Ancora più a sud si trovano i resti dell’Odeon, il teatro dell’imperatore Adriano. Moltissimi scavi furono fatti in questa zona e durante uno di questi furono portate alla luce le statue delle Muse, oggi al museo del Prado di Madrid. La cavea è completamente interrata mentre, nascosti dalla vegetazione, si vedono i muri del fronte scena e la pavimentazione in mosaico bianco.
Nell’Accademia si trova anche uno degli edifici più singolari e mai completamente indagati: il ninfeo degli Inferi. Era una ex cava di tufo con l’accesso alle estremità a due grotte. Da queste si arrivava, tramite un intricato sistema di vie sotterranee, sia all’Odeon, sia al Grande Trapezio. Quest’ultimo è un altro luogo affascinante che nasconde l’Accademia. È un sistema di vie sotterranee lungo quasi 4 chilometri, con soffitti alti quasi 4 metri. A forma di trapezio, i tunnel consentirebbero oggi il passaggio di due macchine vicine proprio come una vera autostrada sepolta. Ma a cosa servivano? Gli studiosi ipotizzano che fossero ambienti destinati agli schiavi che in tutta la villa si muovevano solo sottoterra, e che loro li utilizzasseri per trasportare gli approvigionamenti. Altri, invece, hanno dato un’interpretazione quasi ‘simbolica’ a tutto l’insieme di gallerie: Adriano le avrebbe fatte costruire, insieme al ninfeo degli Inferi, per rendere omaggio al culto dell’aldilà.
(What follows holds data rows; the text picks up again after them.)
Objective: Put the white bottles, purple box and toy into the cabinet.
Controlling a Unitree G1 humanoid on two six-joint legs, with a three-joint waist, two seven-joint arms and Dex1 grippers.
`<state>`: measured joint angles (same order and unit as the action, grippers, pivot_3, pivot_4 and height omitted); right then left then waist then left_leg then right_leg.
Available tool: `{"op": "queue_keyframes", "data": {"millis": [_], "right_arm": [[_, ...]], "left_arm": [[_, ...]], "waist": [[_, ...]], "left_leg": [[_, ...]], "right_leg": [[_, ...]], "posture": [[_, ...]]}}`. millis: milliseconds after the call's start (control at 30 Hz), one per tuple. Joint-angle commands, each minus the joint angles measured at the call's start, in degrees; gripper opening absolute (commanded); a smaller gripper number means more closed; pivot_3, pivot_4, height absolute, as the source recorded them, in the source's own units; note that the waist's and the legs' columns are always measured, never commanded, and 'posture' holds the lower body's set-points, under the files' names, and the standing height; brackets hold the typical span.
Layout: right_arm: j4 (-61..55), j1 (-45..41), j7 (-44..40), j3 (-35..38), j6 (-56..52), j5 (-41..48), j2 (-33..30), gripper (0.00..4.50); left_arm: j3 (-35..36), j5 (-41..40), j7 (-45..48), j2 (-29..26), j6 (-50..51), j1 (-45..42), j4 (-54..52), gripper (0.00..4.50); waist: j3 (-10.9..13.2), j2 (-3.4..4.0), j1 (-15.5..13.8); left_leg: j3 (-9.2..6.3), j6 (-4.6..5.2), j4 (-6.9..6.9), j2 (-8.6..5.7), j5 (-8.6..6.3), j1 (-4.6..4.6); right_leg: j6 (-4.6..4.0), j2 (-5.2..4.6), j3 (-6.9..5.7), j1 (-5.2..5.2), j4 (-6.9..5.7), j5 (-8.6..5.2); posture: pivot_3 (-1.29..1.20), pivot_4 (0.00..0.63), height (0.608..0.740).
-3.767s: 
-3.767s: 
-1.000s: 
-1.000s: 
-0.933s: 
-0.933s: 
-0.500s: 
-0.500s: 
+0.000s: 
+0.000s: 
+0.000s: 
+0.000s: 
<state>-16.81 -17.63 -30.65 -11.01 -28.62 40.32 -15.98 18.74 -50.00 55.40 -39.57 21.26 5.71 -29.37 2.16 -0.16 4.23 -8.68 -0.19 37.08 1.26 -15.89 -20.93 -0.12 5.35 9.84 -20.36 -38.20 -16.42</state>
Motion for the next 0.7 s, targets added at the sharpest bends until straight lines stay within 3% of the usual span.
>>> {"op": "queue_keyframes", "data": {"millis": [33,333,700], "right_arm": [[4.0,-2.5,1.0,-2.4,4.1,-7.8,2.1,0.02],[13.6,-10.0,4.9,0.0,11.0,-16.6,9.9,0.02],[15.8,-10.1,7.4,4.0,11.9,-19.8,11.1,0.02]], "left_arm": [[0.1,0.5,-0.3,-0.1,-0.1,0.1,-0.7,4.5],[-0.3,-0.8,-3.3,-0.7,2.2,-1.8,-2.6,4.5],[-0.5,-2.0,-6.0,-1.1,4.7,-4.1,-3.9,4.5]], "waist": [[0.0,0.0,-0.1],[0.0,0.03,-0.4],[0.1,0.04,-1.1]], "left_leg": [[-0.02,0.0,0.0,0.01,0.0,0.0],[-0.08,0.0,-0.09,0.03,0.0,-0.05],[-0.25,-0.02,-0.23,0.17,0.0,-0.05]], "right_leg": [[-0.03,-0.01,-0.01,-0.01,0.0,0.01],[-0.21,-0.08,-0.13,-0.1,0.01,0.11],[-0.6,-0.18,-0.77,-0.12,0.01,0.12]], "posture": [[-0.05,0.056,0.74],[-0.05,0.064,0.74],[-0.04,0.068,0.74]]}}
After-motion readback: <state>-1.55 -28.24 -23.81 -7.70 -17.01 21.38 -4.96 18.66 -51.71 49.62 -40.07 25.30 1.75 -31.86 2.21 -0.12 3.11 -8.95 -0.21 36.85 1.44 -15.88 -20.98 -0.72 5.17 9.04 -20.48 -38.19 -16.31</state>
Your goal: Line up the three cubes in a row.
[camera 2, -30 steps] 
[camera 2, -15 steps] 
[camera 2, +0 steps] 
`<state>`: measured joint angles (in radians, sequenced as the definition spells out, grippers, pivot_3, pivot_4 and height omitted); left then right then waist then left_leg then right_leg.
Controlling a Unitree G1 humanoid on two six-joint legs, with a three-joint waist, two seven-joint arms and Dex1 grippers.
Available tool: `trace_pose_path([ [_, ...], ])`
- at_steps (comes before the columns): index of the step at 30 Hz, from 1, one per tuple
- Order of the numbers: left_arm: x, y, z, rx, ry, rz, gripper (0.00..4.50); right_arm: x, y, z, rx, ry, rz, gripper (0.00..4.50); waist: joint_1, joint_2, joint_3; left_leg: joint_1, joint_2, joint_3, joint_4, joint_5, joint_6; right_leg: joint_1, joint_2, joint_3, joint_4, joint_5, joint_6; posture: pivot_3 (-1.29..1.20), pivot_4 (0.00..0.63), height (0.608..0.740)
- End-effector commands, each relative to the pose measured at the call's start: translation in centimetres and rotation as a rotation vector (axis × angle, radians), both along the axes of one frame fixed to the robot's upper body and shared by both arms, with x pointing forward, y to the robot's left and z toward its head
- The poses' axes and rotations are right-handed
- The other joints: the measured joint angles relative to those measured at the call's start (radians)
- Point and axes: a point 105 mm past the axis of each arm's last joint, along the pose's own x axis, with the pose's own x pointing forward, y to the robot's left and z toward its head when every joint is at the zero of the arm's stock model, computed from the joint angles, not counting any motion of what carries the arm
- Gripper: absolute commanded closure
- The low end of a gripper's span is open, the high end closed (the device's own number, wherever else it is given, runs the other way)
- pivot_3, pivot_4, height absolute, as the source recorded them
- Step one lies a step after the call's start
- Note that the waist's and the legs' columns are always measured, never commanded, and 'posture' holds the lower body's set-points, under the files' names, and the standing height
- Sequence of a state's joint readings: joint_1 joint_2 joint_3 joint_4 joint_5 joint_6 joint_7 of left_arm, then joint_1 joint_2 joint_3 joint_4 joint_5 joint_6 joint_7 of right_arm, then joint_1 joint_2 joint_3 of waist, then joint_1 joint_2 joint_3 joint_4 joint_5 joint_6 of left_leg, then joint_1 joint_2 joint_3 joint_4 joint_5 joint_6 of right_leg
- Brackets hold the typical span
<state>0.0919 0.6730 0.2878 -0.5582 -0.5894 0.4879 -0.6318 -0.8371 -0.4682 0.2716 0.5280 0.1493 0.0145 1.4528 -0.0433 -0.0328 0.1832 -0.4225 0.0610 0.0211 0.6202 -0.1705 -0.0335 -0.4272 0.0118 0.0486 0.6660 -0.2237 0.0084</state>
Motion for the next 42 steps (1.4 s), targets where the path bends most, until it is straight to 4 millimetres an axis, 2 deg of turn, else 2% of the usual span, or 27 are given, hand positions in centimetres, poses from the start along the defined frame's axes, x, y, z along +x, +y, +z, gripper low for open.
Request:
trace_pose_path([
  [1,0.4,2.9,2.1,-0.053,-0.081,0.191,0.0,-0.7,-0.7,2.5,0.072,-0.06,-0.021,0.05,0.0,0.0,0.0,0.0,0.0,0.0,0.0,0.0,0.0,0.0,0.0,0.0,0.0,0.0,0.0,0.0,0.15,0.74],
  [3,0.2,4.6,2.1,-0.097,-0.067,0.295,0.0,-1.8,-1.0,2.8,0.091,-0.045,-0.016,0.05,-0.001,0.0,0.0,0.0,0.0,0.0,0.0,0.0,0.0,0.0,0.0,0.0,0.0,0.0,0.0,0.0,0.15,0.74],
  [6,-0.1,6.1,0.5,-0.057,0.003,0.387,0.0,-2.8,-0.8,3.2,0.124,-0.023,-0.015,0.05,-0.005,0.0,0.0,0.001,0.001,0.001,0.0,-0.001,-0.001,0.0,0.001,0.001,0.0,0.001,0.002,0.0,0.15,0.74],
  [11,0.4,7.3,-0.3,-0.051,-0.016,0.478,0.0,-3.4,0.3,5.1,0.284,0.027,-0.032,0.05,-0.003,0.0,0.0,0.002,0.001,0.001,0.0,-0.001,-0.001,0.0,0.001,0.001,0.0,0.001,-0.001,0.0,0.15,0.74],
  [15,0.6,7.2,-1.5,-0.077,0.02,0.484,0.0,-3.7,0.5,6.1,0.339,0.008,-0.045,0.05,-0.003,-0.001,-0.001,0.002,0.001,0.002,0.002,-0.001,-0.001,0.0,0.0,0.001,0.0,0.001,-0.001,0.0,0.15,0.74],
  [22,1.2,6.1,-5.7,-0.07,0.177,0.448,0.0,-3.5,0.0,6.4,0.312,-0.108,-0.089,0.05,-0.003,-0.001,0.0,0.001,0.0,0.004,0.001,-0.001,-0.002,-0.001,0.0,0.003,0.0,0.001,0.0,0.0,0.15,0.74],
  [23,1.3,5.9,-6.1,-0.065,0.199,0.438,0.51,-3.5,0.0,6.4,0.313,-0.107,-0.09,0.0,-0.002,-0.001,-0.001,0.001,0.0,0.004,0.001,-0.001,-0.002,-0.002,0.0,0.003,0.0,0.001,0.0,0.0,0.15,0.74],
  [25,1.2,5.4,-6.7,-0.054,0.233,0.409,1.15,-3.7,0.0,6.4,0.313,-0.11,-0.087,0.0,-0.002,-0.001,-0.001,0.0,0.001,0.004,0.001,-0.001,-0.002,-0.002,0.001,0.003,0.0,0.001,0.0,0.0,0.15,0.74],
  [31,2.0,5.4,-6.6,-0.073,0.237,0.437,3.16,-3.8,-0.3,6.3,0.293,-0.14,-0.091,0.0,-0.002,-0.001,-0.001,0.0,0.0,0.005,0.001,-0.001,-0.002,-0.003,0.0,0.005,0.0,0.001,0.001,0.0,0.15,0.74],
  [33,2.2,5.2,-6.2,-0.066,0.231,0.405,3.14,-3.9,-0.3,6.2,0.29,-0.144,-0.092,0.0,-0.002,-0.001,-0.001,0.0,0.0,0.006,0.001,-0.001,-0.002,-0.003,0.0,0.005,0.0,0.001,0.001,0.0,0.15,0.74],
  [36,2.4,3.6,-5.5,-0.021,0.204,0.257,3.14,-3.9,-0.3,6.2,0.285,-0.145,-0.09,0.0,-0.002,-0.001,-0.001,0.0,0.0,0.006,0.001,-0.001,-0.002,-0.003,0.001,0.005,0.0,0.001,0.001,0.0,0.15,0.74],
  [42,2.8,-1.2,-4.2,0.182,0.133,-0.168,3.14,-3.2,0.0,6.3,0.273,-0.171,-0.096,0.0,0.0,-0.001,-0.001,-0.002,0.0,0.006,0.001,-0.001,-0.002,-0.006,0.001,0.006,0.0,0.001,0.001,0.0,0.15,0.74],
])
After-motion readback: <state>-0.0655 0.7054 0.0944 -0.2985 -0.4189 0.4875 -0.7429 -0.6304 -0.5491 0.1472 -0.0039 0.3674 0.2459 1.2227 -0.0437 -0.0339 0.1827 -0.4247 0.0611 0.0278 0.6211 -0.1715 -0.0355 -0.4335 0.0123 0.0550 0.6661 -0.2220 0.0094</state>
Nascosti dalle piante si trovano i resti dell’acquedotto che probabilmente alimentava i giochi d’acqua di tutto il complesso. Tutta la Villa Adriana sfruttava le pendenze del terreno per facilitare lo scorrimento dell’acqua quindi è probabile che questa zona fosse una specie di riserva idrica. L’acquedotto, riportato su un incisione di Penna, forse era collegato a uno dei grandi acquedotti pubblici che trasportavano l’acqua da Tivoli a Roma.